Following Wyatt's rebellion, Guildford Dudley was beheaded on 12 February 1554 shortly before his wife. Knowing the Queen's character, in June 1554, Jane Dudley pleaded with the authorities to allow her remaining sons to hear mass. During 1554, the Duchess and her son-in-law, Henry Sidney, worked hard pleading with the Spanish nobles around England's new king consort, Philip of Spain. Lord Paget may also have proved helpful, and Henry Sidney even traveled to Spain in their cause. In the autumn of 1554 the Dudley brothers were released from the Tower, although the eldest, John, died immediately afterwards at Sidney's house in Penshurst, Kent. At the same location, Philip Sidney was born on 30 November 1554. His godmother was his grandmother Jane Dudley, while his godfather was Philip of Spain.

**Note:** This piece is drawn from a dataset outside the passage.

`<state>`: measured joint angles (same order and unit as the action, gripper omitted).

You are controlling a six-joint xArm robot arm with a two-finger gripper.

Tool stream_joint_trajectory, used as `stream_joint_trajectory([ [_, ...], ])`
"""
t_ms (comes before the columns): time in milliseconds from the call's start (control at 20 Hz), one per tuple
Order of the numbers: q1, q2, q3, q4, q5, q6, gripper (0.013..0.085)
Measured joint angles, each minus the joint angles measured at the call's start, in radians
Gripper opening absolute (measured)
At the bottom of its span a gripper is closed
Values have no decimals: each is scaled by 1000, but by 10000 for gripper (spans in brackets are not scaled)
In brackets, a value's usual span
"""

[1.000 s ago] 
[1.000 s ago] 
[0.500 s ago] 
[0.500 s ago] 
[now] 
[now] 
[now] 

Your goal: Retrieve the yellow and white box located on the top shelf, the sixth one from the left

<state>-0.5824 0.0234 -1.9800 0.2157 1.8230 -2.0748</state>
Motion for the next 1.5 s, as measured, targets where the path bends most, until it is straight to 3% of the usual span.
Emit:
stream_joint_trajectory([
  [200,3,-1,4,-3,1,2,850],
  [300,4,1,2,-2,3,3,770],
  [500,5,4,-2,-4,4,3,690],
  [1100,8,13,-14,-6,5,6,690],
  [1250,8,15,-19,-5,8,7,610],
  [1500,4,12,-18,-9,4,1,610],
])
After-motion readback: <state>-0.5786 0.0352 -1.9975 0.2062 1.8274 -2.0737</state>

Amid the confiscation of the Dudley family's possessions in July 1553, Mary had allowed Jane Dudley to retain her wardrobe and plate, carpets, and other household stuffs, as well as the use of the Duke's house in Chelsea, London, where she died on either 15 or 22 January 1555, and was buried on 1 February at Chelsea Old Church.

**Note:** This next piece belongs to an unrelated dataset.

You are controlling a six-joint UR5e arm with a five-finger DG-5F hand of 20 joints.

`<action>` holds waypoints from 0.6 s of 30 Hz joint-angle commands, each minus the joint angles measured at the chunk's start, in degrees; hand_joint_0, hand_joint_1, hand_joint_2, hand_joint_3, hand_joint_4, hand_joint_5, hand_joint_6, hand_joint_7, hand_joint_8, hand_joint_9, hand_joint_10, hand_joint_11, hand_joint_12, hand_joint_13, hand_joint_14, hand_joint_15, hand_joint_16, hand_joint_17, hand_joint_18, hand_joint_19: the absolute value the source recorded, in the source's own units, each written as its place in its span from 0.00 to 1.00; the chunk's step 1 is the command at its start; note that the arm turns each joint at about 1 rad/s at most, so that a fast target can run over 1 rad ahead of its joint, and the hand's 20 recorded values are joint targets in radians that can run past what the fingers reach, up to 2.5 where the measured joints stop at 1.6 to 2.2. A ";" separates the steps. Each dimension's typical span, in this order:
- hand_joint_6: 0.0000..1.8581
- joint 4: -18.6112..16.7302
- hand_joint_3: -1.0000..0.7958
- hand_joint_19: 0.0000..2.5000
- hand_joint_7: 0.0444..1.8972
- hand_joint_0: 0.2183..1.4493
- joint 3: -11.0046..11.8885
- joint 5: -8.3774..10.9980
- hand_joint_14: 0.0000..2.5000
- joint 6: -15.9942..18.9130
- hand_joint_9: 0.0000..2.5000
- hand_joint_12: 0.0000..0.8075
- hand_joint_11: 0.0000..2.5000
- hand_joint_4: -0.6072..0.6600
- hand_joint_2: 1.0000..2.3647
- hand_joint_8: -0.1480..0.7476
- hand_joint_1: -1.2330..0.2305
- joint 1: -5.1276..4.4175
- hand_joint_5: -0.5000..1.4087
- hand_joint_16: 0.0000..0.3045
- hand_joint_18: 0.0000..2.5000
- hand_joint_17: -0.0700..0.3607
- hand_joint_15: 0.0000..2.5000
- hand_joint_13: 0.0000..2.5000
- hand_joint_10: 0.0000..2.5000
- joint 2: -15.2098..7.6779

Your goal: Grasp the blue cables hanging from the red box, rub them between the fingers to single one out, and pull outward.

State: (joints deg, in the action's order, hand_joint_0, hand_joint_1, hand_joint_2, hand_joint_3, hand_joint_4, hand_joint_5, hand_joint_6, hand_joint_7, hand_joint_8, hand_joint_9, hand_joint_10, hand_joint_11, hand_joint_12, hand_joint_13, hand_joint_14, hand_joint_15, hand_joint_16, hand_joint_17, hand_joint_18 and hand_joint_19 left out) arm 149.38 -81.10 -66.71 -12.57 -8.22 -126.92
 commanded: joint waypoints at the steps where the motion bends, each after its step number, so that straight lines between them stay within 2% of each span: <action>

In her will, she tried to provide for her sons financially and thanked the Queen, as well as the many Spanish nobles whom she had lobbied. The Duchess of Alba was to receive her green parrot; to Don Diego de Acevedo she gave "the new bed of green velvet with all the furniture to it; beseeching him even as he hath in my lifetime showed himself like a father and a brother to my sons, so shall [I] require him no less to do now their mother is gone". She also remembered "my lord, my dear husband", and stipulated: "in no wise let me be opened after I am dead. ... I have not lived to be very bold before women, much more I should be loth to come into the hands of any living man, be he Physician or Surgeon." She avoided being specific on religion, but stressed that "who ever doth trust to this transitory world, as I did, may happen to have an overthrow, as I had; therefore to the worms will I go as I have before written."